* _Work request_
Copy out the whole listing below exactly.

* _Data excerpt_
+ + + +

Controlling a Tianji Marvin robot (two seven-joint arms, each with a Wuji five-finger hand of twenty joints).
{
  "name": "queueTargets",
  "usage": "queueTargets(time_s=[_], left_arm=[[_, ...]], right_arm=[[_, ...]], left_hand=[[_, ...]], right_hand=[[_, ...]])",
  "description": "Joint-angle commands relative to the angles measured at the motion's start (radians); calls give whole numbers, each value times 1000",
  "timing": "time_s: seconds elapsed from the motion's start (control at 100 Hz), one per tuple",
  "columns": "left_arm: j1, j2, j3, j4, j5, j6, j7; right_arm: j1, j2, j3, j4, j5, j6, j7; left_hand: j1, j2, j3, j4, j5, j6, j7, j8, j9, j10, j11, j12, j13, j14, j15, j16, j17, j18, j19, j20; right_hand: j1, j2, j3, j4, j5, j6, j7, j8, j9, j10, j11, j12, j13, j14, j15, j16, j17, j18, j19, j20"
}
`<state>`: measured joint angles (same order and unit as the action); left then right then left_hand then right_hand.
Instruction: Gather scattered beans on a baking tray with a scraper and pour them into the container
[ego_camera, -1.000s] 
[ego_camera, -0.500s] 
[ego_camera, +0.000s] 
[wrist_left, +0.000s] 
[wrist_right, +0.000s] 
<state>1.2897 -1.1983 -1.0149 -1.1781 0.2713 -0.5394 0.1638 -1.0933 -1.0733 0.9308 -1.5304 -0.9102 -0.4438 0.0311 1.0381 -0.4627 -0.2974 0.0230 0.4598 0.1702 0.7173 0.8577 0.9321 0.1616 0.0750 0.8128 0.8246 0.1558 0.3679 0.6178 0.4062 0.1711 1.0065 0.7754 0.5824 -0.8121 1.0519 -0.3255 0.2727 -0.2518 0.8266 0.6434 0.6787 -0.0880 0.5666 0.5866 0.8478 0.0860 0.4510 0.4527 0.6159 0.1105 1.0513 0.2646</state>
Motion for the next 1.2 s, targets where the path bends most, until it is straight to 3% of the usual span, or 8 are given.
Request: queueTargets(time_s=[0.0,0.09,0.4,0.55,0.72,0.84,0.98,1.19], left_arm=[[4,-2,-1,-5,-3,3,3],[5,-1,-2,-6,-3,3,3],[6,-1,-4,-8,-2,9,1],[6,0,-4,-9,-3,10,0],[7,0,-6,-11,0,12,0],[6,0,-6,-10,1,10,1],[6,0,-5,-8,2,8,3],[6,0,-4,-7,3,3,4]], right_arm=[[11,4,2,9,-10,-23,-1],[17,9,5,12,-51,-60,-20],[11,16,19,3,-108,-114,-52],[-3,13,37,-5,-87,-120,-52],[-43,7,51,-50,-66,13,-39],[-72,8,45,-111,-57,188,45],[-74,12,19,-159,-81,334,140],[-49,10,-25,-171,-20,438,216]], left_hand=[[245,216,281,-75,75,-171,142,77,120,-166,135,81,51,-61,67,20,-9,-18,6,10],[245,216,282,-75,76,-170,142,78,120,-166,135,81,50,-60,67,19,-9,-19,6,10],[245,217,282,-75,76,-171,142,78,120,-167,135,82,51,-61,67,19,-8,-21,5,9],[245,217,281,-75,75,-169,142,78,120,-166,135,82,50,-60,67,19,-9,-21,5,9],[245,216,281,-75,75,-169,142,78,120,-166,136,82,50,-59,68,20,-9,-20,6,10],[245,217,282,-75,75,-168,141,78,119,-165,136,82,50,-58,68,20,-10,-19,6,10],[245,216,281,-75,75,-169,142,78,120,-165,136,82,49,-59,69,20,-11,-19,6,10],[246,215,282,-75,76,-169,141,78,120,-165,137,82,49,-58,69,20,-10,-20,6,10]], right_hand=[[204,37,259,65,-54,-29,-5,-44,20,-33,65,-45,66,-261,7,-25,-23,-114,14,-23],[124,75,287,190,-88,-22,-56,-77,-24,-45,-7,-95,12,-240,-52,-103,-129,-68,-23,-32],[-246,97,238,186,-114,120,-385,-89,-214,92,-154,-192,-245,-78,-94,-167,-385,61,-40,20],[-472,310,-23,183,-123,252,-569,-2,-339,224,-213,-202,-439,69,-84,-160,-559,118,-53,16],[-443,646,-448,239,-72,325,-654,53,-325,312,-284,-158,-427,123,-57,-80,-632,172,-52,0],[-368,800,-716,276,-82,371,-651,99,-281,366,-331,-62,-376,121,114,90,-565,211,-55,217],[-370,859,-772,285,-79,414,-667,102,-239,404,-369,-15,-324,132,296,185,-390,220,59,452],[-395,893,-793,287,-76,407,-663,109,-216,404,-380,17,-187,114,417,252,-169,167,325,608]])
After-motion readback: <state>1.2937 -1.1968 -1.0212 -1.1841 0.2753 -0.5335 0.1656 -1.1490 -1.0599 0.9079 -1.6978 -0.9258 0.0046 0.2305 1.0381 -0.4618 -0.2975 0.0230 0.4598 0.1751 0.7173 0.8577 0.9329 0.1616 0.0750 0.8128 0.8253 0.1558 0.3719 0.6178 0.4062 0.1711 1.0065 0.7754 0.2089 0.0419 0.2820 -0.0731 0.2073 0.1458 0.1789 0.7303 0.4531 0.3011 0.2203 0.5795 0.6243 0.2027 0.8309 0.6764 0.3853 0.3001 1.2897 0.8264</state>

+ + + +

* _Output_
Controlling a Tianji Marvin robot (two seven-joint arms, each with a Wuji five-finger hand of twenty joints).
{
  "name": "queueTargets",
  "usage": "queueTargets(time_s=[_], left_arm=[[_, ...]], right_arm=[[_, ...]], left_hand=[[_, ...]], right_hand=[[_, ...]])",
  "description": "Joint-angle commands relative to the angles measured at the motion's start (radians); calls give whole numbers, each value times 1000",
  "timing": "time_s: seconds elapsed from the motion's start (control at 100 Hz), one per tuple",
  "columns": "left_arm: j1, j2, j3, j4, j5, j6, j7; right_arm: j1, j2, j3, j4, j5, j6, j7; left_hand: j1, j2, j3, j4, j5, j6, j7, j8, j9, j10, j11, j12, j13, j14, j15, j16, j17, j18, j19, j20; right_hand: j1, j2, j3, j4, j5, j6, j7, j8, j9, j10, j11, j12, j13, j14, j15, j16, j17, j18, j19, j20"
}
`<state>`: measured joint angles (same order and unit as the action); left then right then left_hand then right_hand.
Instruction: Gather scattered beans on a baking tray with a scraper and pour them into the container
[ego_camera, -1.000s] 
[ego_camera, -0.500s] 
[ego_camera, +0.000s] 
[wrist_left, +0.000s] 
[wrist_right, +0.000s] 
<state>1.2897 -1.1983 -1.0149 -1.1781 0.2713 -0.5394 0.1638 -1.0933 -1.0733 0.9308 -1.5304 -0.9102 -0.4438 0.0311 1.0381 -0.4627 -0.2974 0.0230 0.4598 0.1702 0.7173 0.8577 0.9321 0.1616 0.0750 0.8128 0.8246 0.1558 0.3679 0.6178 0.4062 0.1711 1.0065 0.7754 0.5824 -0.8121 1.0519 -0.3255 0.2727 -0.2518 0.8266 0.6434 0.6787 -0.0880 0.5666 0.5866 0.8478 0.0860 0.4510 0.4527 0.6159 0.1105 1.0513 0.2646</state>
Motion for the next 1.2 s, targets where the path bends most, until it is straight to 3% of the usual span, or 8 are given.
Request: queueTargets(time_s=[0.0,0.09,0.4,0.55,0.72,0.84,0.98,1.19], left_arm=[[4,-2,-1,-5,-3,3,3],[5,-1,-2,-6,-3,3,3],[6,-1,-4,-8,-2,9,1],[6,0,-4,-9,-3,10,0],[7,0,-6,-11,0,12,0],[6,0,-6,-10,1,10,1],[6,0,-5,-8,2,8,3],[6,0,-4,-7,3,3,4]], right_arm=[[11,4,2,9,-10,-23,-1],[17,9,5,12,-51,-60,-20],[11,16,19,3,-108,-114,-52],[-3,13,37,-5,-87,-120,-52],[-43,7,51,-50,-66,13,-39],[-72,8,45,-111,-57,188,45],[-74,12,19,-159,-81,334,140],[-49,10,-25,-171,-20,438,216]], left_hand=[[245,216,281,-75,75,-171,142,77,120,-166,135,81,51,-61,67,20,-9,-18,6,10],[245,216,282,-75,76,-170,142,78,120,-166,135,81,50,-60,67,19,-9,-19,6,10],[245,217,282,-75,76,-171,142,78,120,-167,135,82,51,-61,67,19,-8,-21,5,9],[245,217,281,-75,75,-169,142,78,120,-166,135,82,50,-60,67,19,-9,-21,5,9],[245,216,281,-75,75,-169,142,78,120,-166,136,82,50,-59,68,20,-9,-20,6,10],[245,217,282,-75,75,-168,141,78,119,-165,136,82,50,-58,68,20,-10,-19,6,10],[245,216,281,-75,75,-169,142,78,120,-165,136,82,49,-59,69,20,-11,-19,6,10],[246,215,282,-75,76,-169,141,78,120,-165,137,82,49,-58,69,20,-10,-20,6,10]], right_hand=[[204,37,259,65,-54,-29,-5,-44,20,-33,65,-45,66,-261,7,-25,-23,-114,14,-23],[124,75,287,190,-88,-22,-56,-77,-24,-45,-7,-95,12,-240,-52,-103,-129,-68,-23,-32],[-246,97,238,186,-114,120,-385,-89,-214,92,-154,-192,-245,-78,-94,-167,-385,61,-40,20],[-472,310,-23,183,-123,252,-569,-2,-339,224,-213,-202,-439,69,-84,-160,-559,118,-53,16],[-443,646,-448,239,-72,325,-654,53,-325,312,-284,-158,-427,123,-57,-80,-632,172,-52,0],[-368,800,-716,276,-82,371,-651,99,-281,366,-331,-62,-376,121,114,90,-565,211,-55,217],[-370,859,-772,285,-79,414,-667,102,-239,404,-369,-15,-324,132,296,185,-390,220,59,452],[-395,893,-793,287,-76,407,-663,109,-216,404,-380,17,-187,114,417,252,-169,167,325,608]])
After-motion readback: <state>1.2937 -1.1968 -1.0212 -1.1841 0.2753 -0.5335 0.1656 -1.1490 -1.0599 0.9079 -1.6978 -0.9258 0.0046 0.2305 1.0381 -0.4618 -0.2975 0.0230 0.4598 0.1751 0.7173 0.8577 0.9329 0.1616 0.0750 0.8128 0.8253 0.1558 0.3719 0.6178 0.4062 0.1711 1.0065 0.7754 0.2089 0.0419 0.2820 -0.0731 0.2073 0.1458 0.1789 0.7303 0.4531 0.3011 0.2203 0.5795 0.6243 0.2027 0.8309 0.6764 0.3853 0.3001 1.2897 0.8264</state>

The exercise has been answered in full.